### ASSIGNED TASK
Draw out every line with the word "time" from the listing below.

### INFORMATION SHOWN
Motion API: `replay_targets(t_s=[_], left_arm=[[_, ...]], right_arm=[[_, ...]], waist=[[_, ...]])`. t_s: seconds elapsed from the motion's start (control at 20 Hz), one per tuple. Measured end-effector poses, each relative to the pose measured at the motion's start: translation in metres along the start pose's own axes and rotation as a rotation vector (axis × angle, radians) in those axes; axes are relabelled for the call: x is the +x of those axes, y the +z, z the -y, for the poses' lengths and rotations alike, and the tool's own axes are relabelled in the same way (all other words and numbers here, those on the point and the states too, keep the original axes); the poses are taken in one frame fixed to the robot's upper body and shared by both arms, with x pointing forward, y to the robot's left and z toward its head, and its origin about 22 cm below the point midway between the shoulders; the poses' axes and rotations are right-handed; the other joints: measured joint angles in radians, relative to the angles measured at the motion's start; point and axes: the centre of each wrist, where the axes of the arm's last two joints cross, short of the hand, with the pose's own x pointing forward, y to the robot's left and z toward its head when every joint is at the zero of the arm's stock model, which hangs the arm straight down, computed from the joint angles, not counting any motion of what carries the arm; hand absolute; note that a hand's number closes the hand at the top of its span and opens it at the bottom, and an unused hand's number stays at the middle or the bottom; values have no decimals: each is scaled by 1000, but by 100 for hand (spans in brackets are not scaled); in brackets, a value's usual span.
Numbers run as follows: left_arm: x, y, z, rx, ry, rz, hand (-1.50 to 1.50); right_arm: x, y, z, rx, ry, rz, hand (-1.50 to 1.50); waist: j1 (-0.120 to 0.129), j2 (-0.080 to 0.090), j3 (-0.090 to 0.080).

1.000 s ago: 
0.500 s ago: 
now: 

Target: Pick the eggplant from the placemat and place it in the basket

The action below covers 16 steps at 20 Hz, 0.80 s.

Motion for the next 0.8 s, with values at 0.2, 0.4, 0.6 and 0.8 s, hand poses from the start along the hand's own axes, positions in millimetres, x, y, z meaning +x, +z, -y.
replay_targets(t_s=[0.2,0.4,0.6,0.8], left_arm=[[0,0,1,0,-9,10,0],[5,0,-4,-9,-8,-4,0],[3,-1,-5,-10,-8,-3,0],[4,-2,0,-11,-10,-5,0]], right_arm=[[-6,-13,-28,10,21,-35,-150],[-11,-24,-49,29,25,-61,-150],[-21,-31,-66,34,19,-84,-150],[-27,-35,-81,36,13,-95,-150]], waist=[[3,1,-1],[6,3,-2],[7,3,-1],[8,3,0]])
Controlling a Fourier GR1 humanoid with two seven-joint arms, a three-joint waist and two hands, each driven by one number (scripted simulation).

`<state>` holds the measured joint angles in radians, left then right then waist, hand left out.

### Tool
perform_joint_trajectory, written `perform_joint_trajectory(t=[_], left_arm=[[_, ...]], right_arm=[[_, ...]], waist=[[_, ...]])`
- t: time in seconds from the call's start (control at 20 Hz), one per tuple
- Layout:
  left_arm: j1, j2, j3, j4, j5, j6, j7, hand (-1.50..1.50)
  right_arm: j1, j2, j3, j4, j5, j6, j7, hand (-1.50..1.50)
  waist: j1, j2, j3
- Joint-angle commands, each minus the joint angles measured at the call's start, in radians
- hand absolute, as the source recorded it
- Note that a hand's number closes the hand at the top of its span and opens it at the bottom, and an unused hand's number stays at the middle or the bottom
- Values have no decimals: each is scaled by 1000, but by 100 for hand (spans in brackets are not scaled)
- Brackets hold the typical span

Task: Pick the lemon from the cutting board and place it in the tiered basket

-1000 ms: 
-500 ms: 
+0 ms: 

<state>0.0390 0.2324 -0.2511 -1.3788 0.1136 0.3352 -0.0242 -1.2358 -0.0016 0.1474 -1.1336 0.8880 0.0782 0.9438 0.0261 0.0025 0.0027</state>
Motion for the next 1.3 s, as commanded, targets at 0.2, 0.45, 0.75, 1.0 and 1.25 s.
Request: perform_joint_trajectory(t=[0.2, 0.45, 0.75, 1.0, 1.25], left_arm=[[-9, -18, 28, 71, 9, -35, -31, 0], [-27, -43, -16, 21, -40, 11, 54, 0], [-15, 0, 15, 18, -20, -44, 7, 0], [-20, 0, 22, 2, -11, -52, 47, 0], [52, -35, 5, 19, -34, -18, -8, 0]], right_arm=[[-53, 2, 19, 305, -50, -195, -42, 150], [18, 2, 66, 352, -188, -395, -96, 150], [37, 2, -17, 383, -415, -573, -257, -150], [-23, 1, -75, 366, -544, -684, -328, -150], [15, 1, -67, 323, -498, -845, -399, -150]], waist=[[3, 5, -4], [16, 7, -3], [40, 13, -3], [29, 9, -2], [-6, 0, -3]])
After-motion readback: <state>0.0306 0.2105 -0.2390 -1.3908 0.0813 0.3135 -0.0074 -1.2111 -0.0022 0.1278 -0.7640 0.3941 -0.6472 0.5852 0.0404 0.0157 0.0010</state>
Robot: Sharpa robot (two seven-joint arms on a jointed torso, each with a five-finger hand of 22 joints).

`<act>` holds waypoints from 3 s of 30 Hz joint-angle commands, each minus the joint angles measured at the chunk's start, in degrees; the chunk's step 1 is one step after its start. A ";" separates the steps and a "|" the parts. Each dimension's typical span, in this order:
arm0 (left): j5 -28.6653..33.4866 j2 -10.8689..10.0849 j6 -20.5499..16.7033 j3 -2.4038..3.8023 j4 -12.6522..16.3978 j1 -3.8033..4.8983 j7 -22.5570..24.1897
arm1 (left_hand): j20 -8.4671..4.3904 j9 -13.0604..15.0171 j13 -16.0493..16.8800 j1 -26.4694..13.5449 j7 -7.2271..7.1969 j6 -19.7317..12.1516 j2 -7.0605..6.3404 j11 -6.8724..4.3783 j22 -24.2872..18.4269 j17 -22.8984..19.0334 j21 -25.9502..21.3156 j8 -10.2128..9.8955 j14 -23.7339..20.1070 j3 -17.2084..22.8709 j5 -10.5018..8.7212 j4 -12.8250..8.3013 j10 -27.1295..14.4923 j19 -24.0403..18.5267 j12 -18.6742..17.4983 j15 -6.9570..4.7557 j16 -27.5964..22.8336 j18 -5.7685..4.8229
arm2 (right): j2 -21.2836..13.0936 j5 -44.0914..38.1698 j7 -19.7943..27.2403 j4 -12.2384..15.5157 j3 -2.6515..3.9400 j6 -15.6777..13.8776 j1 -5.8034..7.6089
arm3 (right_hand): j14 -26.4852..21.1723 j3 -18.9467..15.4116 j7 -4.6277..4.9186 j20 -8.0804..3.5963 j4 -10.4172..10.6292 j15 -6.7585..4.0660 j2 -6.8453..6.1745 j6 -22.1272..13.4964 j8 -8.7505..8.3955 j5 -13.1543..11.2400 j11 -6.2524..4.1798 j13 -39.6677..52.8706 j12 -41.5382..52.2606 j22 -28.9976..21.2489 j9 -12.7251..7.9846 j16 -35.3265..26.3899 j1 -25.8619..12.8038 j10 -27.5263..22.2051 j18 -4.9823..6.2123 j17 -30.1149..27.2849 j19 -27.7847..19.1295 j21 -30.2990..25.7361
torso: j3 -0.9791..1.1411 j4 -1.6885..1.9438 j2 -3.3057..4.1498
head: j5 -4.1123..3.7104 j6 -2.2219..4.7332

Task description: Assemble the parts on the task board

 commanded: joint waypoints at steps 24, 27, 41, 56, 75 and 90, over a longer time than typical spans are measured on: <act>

### REPLY
- t: time in seconds from the call's start (control at 20 Hz), one per tuple
 commanded: joint waypoints at steps 24, 27, 41, 56, 75 and 90, over a longer time than typical spans are measured on: <act>

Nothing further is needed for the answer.